__Work to complete__
The answer is the data repeated in full, with no pictures included.

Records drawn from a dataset
"""
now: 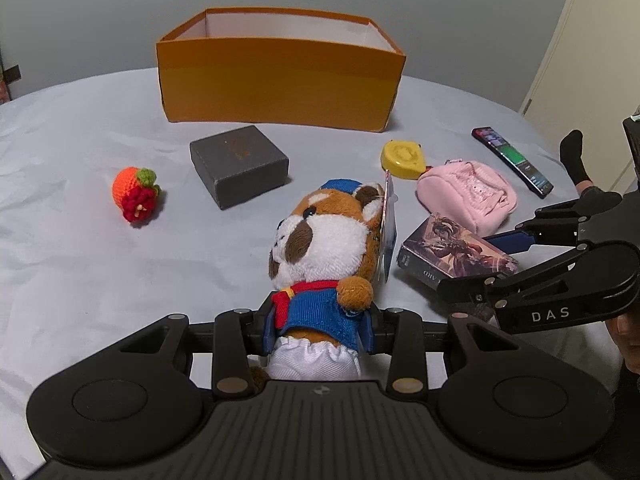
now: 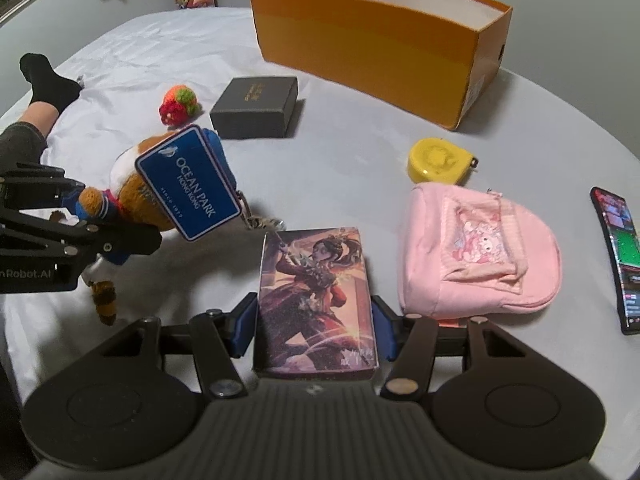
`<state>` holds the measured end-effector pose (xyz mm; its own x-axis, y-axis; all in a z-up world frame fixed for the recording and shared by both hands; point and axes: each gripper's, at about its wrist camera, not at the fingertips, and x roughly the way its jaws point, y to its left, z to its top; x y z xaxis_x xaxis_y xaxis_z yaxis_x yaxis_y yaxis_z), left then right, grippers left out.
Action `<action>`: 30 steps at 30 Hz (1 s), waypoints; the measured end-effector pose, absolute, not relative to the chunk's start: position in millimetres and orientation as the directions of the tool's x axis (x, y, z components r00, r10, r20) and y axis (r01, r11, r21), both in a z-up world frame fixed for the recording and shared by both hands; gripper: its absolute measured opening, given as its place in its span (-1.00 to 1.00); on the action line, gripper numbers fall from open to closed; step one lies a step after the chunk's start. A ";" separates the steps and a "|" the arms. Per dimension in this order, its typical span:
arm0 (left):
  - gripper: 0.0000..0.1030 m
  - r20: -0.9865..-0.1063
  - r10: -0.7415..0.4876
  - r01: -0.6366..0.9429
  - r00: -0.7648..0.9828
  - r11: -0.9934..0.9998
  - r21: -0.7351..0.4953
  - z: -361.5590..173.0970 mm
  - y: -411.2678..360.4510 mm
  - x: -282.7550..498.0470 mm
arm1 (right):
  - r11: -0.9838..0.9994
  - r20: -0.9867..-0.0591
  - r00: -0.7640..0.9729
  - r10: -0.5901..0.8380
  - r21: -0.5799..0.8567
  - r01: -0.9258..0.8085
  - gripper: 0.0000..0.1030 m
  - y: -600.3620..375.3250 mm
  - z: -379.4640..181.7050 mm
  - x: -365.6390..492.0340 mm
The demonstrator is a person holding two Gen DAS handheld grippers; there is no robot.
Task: Organize objects
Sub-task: 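Carry the raccoon plush with the left tool while the right tool carries the card box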
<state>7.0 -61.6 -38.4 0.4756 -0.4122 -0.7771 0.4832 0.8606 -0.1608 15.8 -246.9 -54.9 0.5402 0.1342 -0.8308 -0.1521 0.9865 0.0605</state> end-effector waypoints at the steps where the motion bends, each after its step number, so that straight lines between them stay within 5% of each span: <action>1: -0.16 -0.775 -0.412 0.483 0.479 0.861 -0.159 -36.5 -61.9 5.5 | 0.986 -0.829 0.543 0.135 0.061 -0.152 0.16 -247.2 -53.1 14.6; 30: -0.17 -0.683 -0.471 0.517 0.559 0.841 -0.156 20.7 -77.6 51.9 | 0.988 -0.772 0.619 0.144 0.077 -0.134 0.16 -273.4 4.3 34.6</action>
<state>51.9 -77.6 20.7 0.5592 -0.4705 -0.6825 0.5174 0.8414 -0.1561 34.6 -273.4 4.3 0.6191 0.1438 -0.7721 -0.1340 0.9880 0.0766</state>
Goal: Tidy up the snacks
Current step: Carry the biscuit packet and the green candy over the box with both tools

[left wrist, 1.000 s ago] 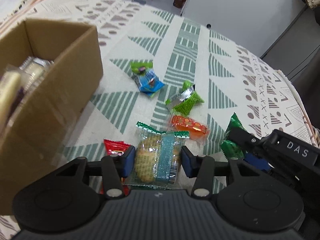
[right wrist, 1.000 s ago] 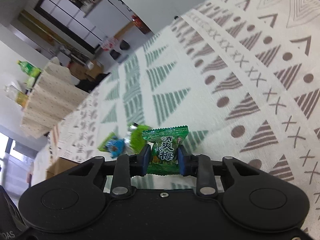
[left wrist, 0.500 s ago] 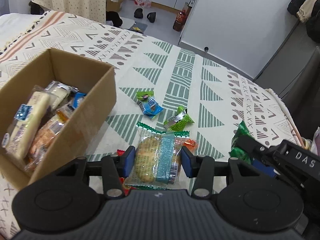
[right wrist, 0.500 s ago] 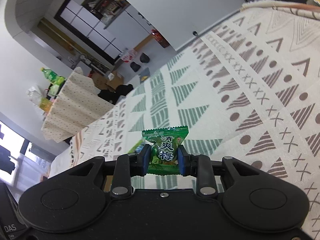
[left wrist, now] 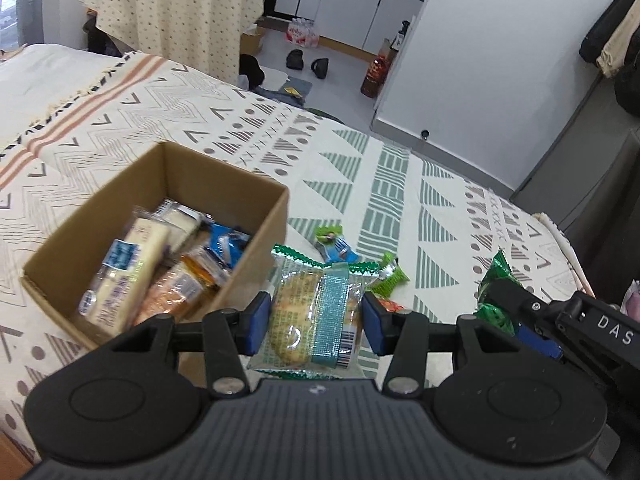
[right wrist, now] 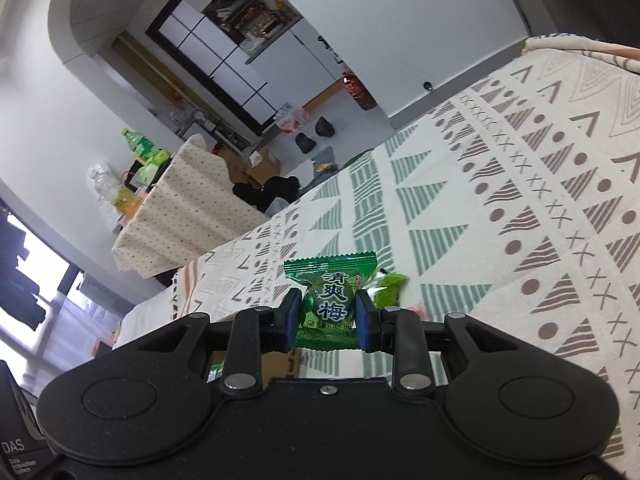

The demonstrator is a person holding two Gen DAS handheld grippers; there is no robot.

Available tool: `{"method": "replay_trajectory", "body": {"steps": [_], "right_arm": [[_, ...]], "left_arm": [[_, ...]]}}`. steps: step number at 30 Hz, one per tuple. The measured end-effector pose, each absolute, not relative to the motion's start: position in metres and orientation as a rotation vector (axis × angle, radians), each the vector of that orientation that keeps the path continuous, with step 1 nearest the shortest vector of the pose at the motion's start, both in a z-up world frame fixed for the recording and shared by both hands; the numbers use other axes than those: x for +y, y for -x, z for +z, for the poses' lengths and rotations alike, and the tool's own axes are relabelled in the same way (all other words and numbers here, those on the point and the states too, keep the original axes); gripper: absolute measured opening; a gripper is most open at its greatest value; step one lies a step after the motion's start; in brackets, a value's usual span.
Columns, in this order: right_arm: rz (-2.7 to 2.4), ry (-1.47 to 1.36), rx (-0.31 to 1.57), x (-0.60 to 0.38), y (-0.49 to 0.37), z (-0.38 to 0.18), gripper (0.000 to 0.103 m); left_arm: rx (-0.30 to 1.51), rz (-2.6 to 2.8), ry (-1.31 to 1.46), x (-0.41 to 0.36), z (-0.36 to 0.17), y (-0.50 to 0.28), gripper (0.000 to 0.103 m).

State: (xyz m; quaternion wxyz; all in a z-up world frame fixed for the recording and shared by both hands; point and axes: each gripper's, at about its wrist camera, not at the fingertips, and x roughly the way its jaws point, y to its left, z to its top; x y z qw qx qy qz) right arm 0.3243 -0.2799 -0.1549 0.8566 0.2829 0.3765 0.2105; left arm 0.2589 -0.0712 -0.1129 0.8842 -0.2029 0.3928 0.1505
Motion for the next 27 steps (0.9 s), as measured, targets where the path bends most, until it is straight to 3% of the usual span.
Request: {"method": "replay_trajectory", "body": {"steps": [27], "right_arm": [[0.576,-0.467,0.735,-0.194,-0.289,-0.136,0.028]], "left_arm": [[0.733,0.418,0.556,0.038,-0.096,-0.217,0.048]]}}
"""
__Result of this task__
now: 
now: 
`<state>` holds the measured end-effector pose (xyz mm; its own x-axis, y-axis; all in a z-up world frame fixed for the recording and shared by both hands; point and axes: each gripper's, at about its wrist camera, not at the fingertips, and x roughly the way its jaws point, y to its left, z to its top; x y z xaxis_x xaxis_y xaxis_z yaxis_x yaxis_y yaxis_z), left then right, grippers left out.
Action `<action>`: 30 steps at 30 Hz (1 s), waypoints; the measured end-effector pose, absolute, not relative to the chunk's start: position in millimetres and orientation as the directions of the tool's x axis (x, y, z components r00, r10, r20) and y axis (r01, r11, r21), both in a z-up world frame fixed for the recording and shared by both hands; gripper: its absolute measured opening, given as its place in its span (-1.00 to 1.00); on the action line, gripper numbers fall from open to closed; step one lies a step after the chunk's start. A ";" separates the steps and a "|" the arms. Per dimension in this order, its typical span:
arm0 (left):
  - gripper: 0.0000..0.1030 m
  - r20: -0.9865..-0.1063
  - r10: -0.7415..0.4876
  - r01: -0.6366..0.9429
  - r00: -0.7648..0.9828
  - r11: -0.9934..0.9998
  - r21: -0.7351..0.4953
  - z: -361.5590..173.0970 mm
  - y: -411.2678..360.4510 mm
  - x: -282.7550..498.0470 mm
arm1 (right):
  - r11: -0.9838..0.9994
  - r20: -0.9867..-0.0591
  - r00: -0.7640..0.9729
  - r10: -0.5901..0.8380
  - r21: -0.5799..0.8567
  - r01: -0.9258..0.8085
  - gripper: 0.0000..0.1030 m
  - y: -600.3620..375.3250 mm
  - z: -379.4640..181.7050 mm
  - x: -365.6390..492.0340 mm
The demonstrator is a person holding two Gen DAS handheld grippers; there is no robot.
Task: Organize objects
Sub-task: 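Carry the raccoon plush with the left tool while the right tool carries the card box
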<state>7.0 -61.6 -38.4 0.4756 -0.4122 -0.7771 0.4832 0.8606 -0.1608 15.8 -246.9 -54.9 0.5402 0.1342 -0.8308 -0.1521 0.9865 0.0605</state> end-effector waypoints at the steps where the motion bends, each after its step number, so that straight lines between them stay within 5% of each span: <action>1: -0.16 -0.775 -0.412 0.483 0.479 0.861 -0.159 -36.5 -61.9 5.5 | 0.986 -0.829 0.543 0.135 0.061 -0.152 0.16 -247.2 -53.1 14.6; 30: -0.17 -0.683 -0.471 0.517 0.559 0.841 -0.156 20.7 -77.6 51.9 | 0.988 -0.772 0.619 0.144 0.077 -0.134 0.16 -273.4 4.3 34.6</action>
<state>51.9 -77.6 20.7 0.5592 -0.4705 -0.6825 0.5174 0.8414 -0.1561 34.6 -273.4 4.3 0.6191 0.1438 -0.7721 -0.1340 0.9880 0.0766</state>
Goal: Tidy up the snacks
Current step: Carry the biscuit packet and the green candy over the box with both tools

[left wrist, 1.000 s ago] 
[right wrist, 1.000 s ago] 
[left wrist, 0.500 s ago] 
[right wrist, 0.500 s ago] 
[left wrist, now] 
[right wrist, now] 

The demonstrator is a person holding two Gen DAS handheld grippers; there is no robot.

Available tool: `{"method": "replay_trajectory", "body": {"steps": [_], "right_arm": [[_, ...]], "left_arm": [[_, ...]]}}`. steps: step number at 30 Hz, one per tuple. The measured end-effector pose, each absolute, not relative to the motion's start: position in metres and orientation as a rotation vector (axis × angle, radians), each the vector of that orientation that keeps the path continuous, with step 1 nearest the shortest vector of the pose at the motion's start, both in a z-up world frame fixed for the recording and shared by both hands; the numbers use other axes than those: x for +y, y for -x, z for +z, for the poses' lengths and rotations alike, and the tool's own axes are relabelled in the same way (all other words and numbers here, those on the point and the states too, keep the original axes); gripper: absolute measured opening; a gripper is most open at its greatest value; step one lies a step after the motion's start; in brackets, a value's usual span.
Columns, in this order: right_arm: rz (-2.7 to 2.4), ry (-1.47 to 1.36), rx (-0.31 to 1.57), x (-0.60 to 0.38), y (-0.49 to 0.37), z (-0.38 to 0.18), gripper (0.000 to 0.103 m); left_arm: rx (-0.30 to 1.51), rz (-2.6 to 2.8), ry (-1.31 to 1.46), x (-0.41 to 0.36), z (-0.36 to 0.17), y (-0.50 to 0.28), gripper (0.000 to 0.103 m).

State: (xyz m; quaternion wxyz; all in a z-up world frame fixed for the recording and shared by both hands; point and axes: each gripper's, at about its wrist camera, not at the fingertips, and x roughly the way its jaws point, y to its left, z to its top; x y z qw qx qy qz) right arm 0.3243 -0.2799 -0.1549 0.8566 0.2829 0.3765 0.2105; left arm 0.2589 -0.0712 -0.1129 0.8842 -0.2029 0.3928 0.1505
Motion for the next 27 steps (0.9 s), as measured, targets where the path bends most, until it is straight to 3% of the usual span.
Request: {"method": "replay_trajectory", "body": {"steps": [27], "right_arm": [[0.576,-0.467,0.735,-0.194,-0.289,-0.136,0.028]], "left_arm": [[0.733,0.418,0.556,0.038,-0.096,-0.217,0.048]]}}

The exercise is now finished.